W programie "W Punkt" podano informację o rannym polskim strażniku granicznym. - Mamy kolejną dramatyczną informację z polskiej granicy z Białorusią w okolicach Białowieży, mocno ranny polski strażnik graniczny, funkcjonariusz w bardzo ciężkim stanie. Dziś wszyscy zdają się mówić jednym głosem: ochrona granicy jest absolutnie kluczowa. (...) Byli tacy, i w tym obecny premier, którzy domagali się wpuszczania ich na teren RP - powiedziała Katarzyna Gójska. Wówczas Daniel Obajtek, który łączył się ze studiem zdalnie, zabrał głos w tej sprawie. Powiedział, że jest to "albo dwubiegunowość, albo traktowanie Polaków jako ludzi, którzy mają demencję". W późniejszej wypowiedzi zaliczył wpadkę.

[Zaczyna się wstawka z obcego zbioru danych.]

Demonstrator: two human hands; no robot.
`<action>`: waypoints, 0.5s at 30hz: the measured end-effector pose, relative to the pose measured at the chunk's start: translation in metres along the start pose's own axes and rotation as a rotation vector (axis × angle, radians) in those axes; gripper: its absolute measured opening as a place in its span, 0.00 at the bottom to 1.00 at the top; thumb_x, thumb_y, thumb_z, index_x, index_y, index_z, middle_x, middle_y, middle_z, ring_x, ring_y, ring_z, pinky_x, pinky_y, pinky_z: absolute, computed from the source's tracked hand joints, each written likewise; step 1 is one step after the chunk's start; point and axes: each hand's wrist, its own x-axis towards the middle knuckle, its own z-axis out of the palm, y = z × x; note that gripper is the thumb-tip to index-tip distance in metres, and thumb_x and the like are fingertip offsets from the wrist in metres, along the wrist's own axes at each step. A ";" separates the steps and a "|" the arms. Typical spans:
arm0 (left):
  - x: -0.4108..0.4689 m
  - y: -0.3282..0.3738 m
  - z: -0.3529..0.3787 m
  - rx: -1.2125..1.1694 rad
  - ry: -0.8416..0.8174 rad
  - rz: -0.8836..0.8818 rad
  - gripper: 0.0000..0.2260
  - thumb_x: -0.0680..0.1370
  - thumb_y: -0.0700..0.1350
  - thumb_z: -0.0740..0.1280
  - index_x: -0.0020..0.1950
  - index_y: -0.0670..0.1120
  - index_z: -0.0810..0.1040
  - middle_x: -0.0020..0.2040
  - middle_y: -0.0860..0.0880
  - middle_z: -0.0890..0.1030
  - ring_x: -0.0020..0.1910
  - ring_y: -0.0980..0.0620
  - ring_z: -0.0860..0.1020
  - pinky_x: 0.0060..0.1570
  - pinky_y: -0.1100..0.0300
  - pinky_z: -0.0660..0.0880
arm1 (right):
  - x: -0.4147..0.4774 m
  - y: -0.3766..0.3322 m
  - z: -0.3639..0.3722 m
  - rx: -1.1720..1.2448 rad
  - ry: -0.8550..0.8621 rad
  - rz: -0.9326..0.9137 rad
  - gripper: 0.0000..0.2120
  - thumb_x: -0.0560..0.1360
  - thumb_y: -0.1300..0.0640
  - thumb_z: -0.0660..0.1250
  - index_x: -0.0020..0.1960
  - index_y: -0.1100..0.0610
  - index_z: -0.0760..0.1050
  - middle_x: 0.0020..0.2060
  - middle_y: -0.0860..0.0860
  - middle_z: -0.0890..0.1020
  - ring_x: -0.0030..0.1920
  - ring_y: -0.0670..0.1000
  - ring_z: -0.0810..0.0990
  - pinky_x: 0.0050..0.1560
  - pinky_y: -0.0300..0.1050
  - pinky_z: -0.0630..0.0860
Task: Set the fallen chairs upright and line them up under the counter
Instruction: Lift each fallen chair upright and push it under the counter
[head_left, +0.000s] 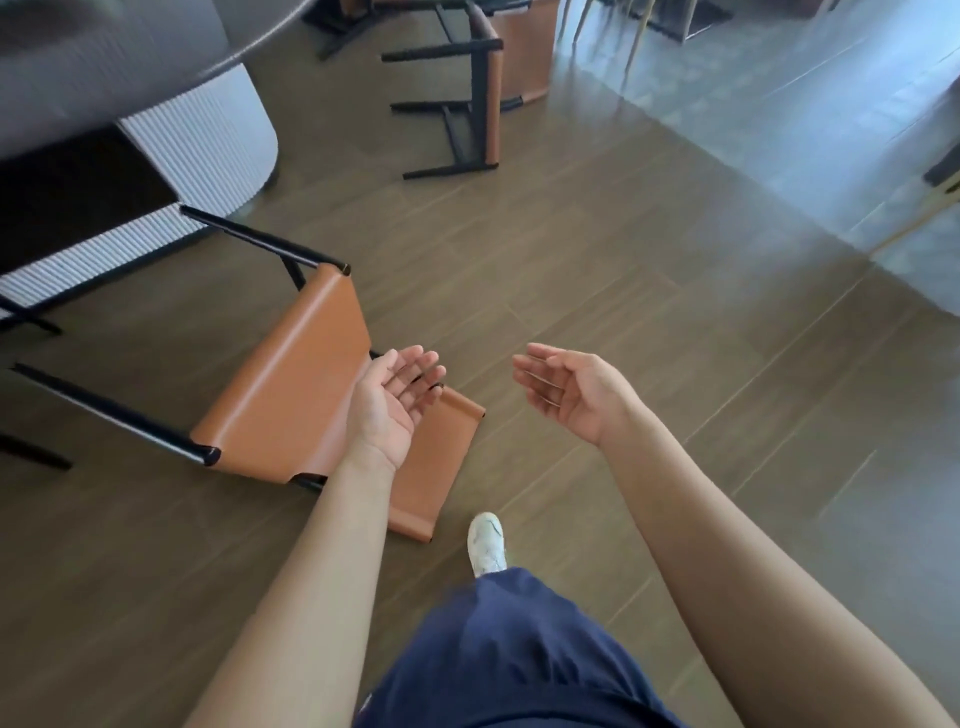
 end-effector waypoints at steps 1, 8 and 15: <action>0.014 0.002 0.004 -0.001 0.013 0.001 0.12 0.81 0.46 0.59 0.52 0.42 0.79 0.48 0.44 0.85 0.46 0.47 0.83 0.50 0.54 0.77 | 0.015 -0.009 0.004 -0.014 -0.006 0.007 0.14 0.80 0.64 0.55 0.54 0.59 0.79 0.45 0.54 0.86 0.46 0.52 0.85 0.44 0.43 0.78; 0.072 0.010 0.024 0.004 0.122 -0.019 0.11 0.81 0.45 0.59 0.52 0.43 0.79 0.47 0.46 0.85 0.47 0.46 0.82 0.52 0.54 0.76 | 0.092 -0.055 0.018 -0.119 -0.044 0.050 0.16 0.79 0.65 0.54 0.54 0.57 0.80 0.46 0.52 0.87 0.46 0.50 0.86 0.44 0.42 0.79; 0.102 0.007 0.053 -0.032 0.259 -0.030 0.10 0.80 0.44 0.60 0.53 0.42 0.79 0.51 0.44 0.83 0.49 0.46 0.82 0.56 0.52 0.75 | 0.155 -0.093 0.019 -0.197 -0.078 0.147 0.17 0.78 0.68 0.52 0.54 0.58 0.79 0.45 0.53 0.87 0.44 0.50 0.86 0.40 0.41 0.80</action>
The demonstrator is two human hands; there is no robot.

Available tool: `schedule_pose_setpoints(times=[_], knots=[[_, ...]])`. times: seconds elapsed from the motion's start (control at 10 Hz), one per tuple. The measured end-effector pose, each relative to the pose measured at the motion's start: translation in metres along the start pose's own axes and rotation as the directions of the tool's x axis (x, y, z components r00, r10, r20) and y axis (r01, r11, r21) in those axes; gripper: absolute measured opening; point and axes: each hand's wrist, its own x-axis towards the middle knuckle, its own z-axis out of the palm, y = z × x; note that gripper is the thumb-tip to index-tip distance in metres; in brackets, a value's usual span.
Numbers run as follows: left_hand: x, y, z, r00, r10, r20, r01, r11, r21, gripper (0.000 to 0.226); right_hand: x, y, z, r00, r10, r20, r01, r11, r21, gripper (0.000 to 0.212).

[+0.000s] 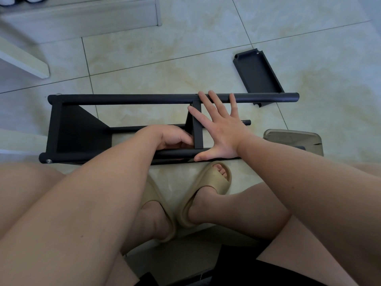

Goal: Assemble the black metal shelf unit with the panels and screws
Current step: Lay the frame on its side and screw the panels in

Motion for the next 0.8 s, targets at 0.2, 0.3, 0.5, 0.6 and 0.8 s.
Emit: schedule_pose_setpoints(times=[0.2, 0.3, 0.5, 0.6, 0.8], knots=[[0.0002, 0.0004, -0.0018, 0.999, 0.018, 0.050, -0.013, 0.995, -0.094, 0.023, -0.0004, -0.0004, 0.0010, 1.000, -0.003, -0.009, 0.003, 1.000, 0.001, 0.129], [0.0020, 0.0011, -0.0017, 0.998, -0.045, 0.044, 0.047, 0.997, -0.066, 0.018, -0.0003, -0.0001, 0.0008, 1.000, -0.001, -0.009, 0.001, 1.000, 0.004, 0.129], [-0.0013, 0.0019, 0.0001, 0.999, -0.006, 0.039, 0.007, 0.999, -0.039, 0.024, -0.0002, -0.0002, 0.0008, 1.000, 0.000, -0.010, 0.000, 1.000, 0.002, 0.129], [-0.0029, 0.0027, 0.0006, 1.000, 0.009, 0.023, -0.007, 0.994, -0.110, 0.029, -0.0004, -0.0004, 0.0010, 1.000, 0.000, -0.014, 0.000, 1.000, 0.003, 0.129], [-0.0021, 0.0039, 0.0017, 1.000, -0.012, -0.027, 0.013, 1.000, 0.026, 0.031, 0.0002, 0.0000, 0.0018, 1.000, -0.001, -0.017, 0.001, 1.000, -0.002, 0.129]])
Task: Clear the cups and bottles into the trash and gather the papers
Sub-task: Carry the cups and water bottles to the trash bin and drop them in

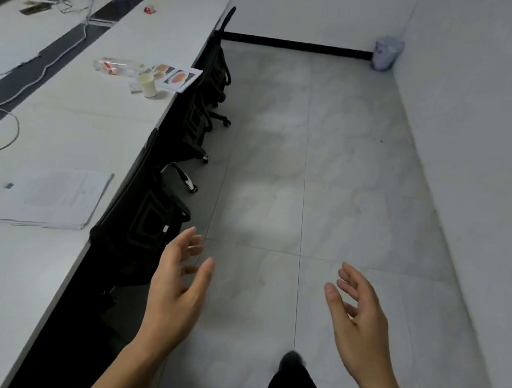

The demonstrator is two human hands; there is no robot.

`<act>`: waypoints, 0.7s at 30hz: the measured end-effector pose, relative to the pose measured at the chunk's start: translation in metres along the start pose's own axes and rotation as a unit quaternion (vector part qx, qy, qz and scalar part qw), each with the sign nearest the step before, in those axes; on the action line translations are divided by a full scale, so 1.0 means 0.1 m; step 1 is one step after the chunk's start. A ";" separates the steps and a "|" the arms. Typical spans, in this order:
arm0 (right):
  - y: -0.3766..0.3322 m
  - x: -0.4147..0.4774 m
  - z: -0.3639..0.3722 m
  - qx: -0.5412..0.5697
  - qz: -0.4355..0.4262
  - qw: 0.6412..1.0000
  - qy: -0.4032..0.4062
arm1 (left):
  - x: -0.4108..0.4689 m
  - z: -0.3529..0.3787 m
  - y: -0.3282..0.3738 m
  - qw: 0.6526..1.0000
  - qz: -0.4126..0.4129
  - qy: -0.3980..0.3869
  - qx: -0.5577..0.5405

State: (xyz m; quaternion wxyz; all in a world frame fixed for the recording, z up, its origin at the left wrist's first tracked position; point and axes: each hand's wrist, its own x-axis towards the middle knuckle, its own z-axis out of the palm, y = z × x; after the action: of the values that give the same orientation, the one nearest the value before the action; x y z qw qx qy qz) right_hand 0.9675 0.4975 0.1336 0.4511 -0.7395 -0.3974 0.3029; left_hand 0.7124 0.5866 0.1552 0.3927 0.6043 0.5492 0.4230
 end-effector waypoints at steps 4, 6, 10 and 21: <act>0.11 1.28 0.26 0.007 0.005 1.000 -0.024 | 1.02 0.49 -0.15 0.999 -0.018 0.030 0.010; 0.12 1.99 0.39 0.008 -0.005 0.999 -0.043 | 1.55 0.77 -0.21 0.998 -0.035 0.042 0.015; -0.19 3.30 0.64 0.003 -0.017 0.995 -0.094 | 2.50 1.05 -0.11 0.995 -0.066 0.070 0.019; -1.33 6.17 2.05 -0.033 -0.100 0.954 -0.281 | 4.73 1.08 -0.28 0.962 -0.126 0.241 0.006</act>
State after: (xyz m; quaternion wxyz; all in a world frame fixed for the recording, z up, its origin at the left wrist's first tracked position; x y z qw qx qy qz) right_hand 1.0696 1.1532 0.1154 0.3241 -0.5955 -0.5896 0.4389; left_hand 0.8228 1.0596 0.1305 0.2952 0.4128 0.7022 0.4994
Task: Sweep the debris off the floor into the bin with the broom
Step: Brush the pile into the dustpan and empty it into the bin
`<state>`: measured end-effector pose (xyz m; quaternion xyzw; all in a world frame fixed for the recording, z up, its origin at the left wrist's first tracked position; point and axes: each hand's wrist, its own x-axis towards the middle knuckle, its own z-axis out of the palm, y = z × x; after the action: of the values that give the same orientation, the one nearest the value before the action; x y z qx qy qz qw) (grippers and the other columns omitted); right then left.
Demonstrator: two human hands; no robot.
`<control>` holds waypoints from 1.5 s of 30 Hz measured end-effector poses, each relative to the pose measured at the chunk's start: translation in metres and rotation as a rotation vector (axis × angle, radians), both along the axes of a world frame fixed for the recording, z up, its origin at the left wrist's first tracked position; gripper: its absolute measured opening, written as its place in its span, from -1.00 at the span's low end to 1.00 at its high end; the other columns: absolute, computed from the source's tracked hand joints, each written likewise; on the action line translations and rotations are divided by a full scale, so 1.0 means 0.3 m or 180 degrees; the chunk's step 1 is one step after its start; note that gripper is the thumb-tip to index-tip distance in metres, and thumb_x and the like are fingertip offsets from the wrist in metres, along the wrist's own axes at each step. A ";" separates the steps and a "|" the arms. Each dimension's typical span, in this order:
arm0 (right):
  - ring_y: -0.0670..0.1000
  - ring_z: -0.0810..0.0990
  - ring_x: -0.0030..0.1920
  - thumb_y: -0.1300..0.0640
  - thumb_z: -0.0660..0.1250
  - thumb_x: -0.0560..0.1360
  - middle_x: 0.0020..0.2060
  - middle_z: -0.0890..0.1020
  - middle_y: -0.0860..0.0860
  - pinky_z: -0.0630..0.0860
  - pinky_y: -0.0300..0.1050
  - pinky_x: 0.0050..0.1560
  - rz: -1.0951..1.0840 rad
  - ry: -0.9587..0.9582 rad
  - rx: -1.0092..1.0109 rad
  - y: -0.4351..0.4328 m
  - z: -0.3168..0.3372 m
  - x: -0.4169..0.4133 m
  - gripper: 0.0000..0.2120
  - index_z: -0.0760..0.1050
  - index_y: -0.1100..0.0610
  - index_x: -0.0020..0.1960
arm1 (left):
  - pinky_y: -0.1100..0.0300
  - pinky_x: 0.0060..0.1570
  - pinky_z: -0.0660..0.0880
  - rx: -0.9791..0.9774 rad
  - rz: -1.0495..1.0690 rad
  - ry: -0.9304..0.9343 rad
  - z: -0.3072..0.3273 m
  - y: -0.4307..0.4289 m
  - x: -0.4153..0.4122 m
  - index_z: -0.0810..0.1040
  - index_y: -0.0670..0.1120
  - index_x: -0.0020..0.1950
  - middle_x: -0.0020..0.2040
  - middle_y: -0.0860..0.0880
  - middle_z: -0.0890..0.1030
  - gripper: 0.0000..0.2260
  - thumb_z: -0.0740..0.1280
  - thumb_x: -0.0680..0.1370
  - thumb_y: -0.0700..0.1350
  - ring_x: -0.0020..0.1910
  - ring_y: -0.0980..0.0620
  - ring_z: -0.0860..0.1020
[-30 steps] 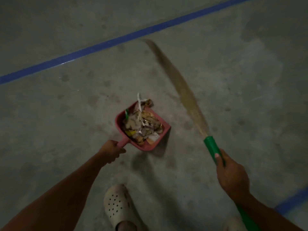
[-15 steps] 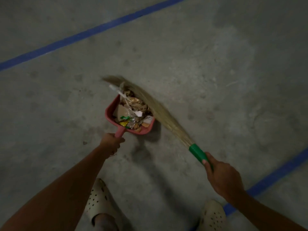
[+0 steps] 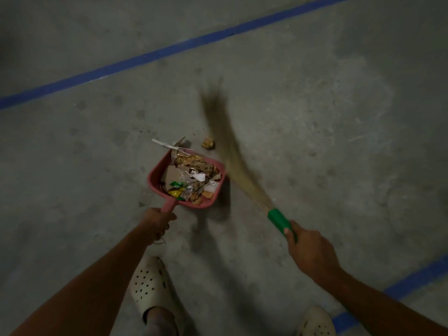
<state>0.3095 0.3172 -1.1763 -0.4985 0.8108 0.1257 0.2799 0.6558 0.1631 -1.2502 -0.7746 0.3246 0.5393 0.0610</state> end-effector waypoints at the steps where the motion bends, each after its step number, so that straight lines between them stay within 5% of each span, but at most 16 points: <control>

Pamiętamy wszyscy, niejaki pan Szczerba nosił w pudełkach pizzę, pamiętamy wszyscy, jak zostali funkcjonariusze, którzy nas bronią i chronią, atakowani, wyzywani, pamiętamy film pani Holeckiej...

- mówił, aż przerwała mu Katarzyna Gójska. Zwróciła uwagę, że "Zielona granica" to film wyreżyserowany przez Agnieszkę Holland, a nie Danutę Holecką, która jest przecież prezenterką TV Republika. Daniel Obajtek wytłumaczył się, że było to przejęzyczenie, był zmęczony po całym dniu, poza tym ma ostatnio "dużo wrażeń". Po zdjęcia Daniela Obajtka zapraszamy do galerii na górze strony.

Żarty z Daniela Obajtka podczas Kabaretonu

Do Opola po latach wrócił Kabareton. Żartowano głównie z poprzedniej władzy. "Astronauci", którzy wrócili po roku (czyli 26 latach ziemskich) na Ziemię, domagali się za swoje zasługi pieniędzy. Rozpoczęto wnioskowanie do programu "planeta plus", który był odniesieniem do "500 plus" i "800 plus". Nagle urzędnicy nawiązali do Daniela Obajtka, który nie stawia się na komisji śledczej. - Proszę pana, to Obajtka namierzyć, my go 26 lat szukamy na tym Podkarpaciu. Można powiedzieć, że "duch puszczy" - usłyszeliśmy.